# Pro-kit



## eleuthardt (Dec 12, 2002)

I just ordered a Pro-kit off eBay http://cgi.ebay.com/ebaymotors/ws/e...3974&item=2466949770&sspagename=STRK:MEBWN:IT $102.51 + shipping. Looking for the hookup on an install and if I need to get a camber kit.


----------



## Ruben (Oct 15, 2002)

You won't need a camber kit, the drop is slight enough to not throw it off.

Great deal btw.


----------



## Coco (Apr 30, 2002)

Wow, I have to shop Ebay for a similar price!


----------



## Ruben (Oct 15, 2002)

Not eibachs... but only $91

http://cgi.ebay.com/ebaymotors/ws/eBayISAPI.dll?ViewItem&item=2468148853&category=33582

Or this
http://cgi.ebay.com/ebaymotors/ws/eBayISAPI.dll?ViewItem&item=2467418929&category=33582

Or 
http://cgi.ebay.com/ebaymotors/ws/eBayISAPI.dll?ViewItem&item=2467715060&category=33586


----------



## ALTYHOLIC (Oct 19, 2002)

eleuthardt said:


> I just ordered a Pro-kit off eBay http://cgi.ebay.com/ebaymotors/ws/e...3974&item=2466949770&sspagename=STRK:MEBWN:IT $102.51 + shipping. Looking for the hookup on an install and if I need to get a camber kit.


Congrat's man!
I'll look forward to seeing them at the next meet...  

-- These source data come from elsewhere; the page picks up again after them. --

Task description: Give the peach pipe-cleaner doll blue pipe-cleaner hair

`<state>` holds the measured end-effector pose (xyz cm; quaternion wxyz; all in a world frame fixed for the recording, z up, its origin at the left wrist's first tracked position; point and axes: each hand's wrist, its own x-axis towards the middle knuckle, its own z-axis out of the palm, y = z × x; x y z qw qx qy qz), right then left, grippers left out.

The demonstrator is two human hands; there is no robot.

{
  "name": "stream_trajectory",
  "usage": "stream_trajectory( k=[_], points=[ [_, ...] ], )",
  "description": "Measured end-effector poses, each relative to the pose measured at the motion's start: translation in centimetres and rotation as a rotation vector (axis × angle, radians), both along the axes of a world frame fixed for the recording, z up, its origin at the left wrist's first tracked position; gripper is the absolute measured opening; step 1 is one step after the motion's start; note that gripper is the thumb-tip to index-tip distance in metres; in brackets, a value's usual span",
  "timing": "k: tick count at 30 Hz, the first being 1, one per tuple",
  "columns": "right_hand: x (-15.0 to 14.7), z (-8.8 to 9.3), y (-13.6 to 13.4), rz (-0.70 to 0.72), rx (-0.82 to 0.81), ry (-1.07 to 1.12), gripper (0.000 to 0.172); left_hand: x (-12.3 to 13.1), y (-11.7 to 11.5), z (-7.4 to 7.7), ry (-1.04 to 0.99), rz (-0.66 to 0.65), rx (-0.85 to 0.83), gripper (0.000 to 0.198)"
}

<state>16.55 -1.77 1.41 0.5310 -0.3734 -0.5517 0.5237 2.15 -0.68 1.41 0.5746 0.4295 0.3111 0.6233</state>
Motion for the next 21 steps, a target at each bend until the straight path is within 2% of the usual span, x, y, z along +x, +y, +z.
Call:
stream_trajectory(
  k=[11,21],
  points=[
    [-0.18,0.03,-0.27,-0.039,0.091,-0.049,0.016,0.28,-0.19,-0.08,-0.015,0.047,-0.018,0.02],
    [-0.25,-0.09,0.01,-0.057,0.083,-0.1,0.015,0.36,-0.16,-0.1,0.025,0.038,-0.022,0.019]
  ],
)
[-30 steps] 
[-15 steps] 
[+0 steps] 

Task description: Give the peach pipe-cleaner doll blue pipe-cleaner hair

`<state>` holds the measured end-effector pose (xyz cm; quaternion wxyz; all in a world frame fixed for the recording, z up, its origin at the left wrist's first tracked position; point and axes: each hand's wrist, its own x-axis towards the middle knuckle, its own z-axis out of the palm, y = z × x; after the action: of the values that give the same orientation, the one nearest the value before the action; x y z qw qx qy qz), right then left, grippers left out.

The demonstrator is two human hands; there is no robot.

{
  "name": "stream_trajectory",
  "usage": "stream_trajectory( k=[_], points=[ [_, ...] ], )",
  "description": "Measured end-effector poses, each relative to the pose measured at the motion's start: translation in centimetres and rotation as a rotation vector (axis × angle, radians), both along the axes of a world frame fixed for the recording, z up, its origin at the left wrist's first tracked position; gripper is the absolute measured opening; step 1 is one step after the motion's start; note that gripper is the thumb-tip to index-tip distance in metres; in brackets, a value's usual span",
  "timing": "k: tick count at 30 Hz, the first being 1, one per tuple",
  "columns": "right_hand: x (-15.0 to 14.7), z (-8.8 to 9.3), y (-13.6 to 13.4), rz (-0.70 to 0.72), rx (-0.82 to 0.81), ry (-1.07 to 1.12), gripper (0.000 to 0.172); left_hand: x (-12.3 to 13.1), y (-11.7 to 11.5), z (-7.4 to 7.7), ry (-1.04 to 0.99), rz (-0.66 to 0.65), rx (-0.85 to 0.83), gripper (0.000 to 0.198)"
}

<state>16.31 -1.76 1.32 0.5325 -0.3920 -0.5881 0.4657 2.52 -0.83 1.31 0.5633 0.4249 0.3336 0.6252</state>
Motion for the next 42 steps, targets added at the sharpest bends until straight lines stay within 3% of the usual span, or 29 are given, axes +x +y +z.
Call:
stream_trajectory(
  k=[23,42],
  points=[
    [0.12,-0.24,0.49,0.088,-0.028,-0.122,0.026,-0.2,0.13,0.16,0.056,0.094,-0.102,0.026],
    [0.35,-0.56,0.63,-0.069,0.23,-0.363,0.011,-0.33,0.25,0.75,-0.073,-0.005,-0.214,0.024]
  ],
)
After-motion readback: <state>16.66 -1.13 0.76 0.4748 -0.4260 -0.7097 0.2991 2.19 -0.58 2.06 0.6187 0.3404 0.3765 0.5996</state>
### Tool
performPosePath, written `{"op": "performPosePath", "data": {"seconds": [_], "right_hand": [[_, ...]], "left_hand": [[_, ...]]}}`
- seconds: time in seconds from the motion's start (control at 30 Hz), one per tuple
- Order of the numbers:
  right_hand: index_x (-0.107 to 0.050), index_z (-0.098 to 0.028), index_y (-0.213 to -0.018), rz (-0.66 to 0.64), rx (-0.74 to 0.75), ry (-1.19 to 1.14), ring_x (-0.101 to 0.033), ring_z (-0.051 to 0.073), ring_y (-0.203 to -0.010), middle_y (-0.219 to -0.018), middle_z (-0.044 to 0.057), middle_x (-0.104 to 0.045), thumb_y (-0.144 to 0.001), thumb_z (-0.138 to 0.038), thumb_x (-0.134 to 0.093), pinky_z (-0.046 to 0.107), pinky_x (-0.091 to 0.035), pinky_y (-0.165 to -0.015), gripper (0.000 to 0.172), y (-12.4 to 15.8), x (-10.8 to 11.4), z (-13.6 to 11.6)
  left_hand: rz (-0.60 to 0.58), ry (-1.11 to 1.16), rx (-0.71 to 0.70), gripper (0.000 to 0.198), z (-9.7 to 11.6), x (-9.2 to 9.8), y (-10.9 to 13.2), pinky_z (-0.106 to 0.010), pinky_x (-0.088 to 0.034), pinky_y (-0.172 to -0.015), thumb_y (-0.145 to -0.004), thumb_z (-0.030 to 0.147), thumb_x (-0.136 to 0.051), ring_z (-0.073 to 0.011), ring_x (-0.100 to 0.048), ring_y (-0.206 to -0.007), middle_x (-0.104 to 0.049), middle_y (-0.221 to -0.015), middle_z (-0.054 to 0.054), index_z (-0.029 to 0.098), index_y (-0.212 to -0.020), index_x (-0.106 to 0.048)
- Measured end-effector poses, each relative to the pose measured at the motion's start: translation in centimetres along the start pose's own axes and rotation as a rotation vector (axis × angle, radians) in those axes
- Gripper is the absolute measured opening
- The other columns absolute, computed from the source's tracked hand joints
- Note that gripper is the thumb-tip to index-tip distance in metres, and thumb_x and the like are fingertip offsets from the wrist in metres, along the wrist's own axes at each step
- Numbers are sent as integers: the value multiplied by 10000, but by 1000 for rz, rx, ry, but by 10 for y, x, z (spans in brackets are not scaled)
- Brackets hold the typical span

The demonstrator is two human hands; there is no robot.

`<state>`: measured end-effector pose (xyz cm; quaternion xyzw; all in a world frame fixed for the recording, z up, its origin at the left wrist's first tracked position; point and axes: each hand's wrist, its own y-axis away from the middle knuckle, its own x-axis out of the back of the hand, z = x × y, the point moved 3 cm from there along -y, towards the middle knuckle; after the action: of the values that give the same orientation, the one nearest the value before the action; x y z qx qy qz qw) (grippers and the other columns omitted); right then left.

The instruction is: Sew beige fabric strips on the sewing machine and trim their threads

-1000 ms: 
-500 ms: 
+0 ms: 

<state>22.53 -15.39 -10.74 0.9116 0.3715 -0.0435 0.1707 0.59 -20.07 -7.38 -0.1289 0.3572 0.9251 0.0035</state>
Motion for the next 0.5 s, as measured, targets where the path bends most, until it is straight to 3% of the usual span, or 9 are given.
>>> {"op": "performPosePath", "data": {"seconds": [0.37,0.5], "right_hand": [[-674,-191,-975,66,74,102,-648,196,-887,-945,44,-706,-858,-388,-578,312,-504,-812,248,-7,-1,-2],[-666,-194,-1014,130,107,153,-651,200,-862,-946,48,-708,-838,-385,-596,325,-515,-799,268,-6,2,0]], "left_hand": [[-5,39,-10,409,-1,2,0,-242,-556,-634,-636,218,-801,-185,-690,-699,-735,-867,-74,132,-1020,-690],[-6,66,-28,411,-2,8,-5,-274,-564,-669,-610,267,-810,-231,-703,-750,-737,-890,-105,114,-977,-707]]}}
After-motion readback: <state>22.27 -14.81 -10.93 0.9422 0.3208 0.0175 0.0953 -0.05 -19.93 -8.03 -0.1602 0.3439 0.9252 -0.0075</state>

Not a lot can go wrong with used springs but just
make sure they haven't been "altered" i.e. cut or 
heated. They look o.k. from the pic but just make 
sure when you actually get them. 

I'll see if the guy who put my Sportlines on is
still doing "free lance" work. If he is, I might
be able to arrange a transaction for you...


----------